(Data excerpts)
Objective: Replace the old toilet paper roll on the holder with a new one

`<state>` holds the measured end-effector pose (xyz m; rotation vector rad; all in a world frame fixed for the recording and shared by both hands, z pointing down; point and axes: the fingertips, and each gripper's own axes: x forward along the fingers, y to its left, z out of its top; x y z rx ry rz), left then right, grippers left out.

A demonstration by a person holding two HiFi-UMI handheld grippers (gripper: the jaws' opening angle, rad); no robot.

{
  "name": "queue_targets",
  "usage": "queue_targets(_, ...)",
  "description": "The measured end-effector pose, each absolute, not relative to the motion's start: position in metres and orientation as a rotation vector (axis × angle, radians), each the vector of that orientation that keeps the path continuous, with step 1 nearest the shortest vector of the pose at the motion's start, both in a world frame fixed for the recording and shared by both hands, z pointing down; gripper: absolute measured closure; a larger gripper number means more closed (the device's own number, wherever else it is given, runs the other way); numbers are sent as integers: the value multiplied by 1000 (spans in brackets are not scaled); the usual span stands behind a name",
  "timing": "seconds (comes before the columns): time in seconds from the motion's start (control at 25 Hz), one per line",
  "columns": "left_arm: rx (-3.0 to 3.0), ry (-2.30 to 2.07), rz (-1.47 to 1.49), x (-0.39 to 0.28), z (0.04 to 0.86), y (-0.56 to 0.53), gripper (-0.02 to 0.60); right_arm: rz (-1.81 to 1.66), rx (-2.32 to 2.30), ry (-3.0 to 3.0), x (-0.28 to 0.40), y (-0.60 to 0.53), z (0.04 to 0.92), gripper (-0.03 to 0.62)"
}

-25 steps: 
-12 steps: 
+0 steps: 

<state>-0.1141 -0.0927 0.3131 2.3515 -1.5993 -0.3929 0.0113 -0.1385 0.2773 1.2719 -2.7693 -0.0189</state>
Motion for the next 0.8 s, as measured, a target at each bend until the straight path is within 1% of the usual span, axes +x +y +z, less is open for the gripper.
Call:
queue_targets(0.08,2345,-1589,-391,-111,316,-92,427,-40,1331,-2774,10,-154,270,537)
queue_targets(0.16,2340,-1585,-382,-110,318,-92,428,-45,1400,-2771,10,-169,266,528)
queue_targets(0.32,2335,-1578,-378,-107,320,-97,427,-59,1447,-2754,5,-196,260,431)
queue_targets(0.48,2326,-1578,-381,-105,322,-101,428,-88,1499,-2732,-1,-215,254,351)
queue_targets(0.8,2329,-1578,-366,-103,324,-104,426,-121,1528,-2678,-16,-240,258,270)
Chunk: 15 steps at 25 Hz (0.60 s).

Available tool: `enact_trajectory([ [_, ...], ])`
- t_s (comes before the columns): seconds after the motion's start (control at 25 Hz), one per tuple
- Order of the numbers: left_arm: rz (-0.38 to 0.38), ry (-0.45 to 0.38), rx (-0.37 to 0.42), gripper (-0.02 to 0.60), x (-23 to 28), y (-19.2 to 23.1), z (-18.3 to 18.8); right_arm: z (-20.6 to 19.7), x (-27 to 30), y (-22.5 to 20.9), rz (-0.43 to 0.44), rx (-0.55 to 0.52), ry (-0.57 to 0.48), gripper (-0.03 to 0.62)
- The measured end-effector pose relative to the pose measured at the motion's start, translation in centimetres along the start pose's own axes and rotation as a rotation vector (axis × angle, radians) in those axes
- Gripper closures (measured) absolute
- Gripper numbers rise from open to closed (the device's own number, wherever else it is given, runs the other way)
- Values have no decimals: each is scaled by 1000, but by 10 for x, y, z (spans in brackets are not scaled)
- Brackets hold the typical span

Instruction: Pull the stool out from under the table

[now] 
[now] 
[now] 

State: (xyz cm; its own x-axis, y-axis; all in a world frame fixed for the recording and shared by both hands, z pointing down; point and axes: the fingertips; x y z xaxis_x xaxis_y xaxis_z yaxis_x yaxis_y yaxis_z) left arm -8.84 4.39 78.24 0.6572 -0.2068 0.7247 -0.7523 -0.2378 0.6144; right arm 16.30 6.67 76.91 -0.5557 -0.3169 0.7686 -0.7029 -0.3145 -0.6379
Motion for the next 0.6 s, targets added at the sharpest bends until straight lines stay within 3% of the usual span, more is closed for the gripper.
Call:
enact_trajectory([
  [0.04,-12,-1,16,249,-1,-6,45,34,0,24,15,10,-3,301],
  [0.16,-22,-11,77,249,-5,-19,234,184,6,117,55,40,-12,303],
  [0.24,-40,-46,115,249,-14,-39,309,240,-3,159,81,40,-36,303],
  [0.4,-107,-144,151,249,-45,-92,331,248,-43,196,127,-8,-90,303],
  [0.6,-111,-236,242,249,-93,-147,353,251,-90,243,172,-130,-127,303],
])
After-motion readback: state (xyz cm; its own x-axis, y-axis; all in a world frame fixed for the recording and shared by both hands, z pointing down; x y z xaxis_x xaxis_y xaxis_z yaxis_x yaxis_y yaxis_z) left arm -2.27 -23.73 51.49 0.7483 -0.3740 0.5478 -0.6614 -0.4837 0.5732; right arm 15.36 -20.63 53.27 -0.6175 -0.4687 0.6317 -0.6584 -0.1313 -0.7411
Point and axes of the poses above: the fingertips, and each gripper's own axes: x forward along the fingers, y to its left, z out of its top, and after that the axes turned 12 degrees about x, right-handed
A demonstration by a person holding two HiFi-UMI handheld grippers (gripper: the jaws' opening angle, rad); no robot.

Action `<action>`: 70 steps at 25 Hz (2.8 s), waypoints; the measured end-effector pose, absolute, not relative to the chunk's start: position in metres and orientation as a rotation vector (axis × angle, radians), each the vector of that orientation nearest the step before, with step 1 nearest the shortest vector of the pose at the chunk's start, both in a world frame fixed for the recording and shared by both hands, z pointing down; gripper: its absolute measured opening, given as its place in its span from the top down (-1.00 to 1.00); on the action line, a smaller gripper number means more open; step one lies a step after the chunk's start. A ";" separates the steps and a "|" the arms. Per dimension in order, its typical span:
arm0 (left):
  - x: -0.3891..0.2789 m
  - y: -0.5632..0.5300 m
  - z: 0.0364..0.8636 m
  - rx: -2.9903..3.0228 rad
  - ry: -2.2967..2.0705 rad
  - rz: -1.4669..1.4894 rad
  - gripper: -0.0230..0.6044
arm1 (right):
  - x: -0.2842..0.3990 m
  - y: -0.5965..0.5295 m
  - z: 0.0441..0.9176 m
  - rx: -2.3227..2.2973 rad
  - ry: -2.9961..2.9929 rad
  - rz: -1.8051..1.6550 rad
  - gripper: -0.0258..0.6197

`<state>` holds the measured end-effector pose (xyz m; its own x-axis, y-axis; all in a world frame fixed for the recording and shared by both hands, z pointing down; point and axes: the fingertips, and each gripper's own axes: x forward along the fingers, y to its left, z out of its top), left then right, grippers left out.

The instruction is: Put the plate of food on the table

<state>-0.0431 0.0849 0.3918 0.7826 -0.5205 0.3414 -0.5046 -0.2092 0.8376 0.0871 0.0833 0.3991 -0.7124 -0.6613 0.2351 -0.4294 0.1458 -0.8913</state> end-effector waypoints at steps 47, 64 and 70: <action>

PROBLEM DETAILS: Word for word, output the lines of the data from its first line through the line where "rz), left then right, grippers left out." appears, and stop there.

WRITTEN ANSWER:
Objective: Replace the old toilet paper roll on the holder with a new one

`<state>` holds the measured end-effector pose (xyz m; rotation vector rad; all in a world frame fixed for the recording and shared by both hands, z pointing down; point and axes: the fingertips, and each gripper's own axes: x forward along the fingers, y to its left, z out of its top; x y z rx ry rz), left then right, grippers left out.

The output is complete, and nothing more is needed.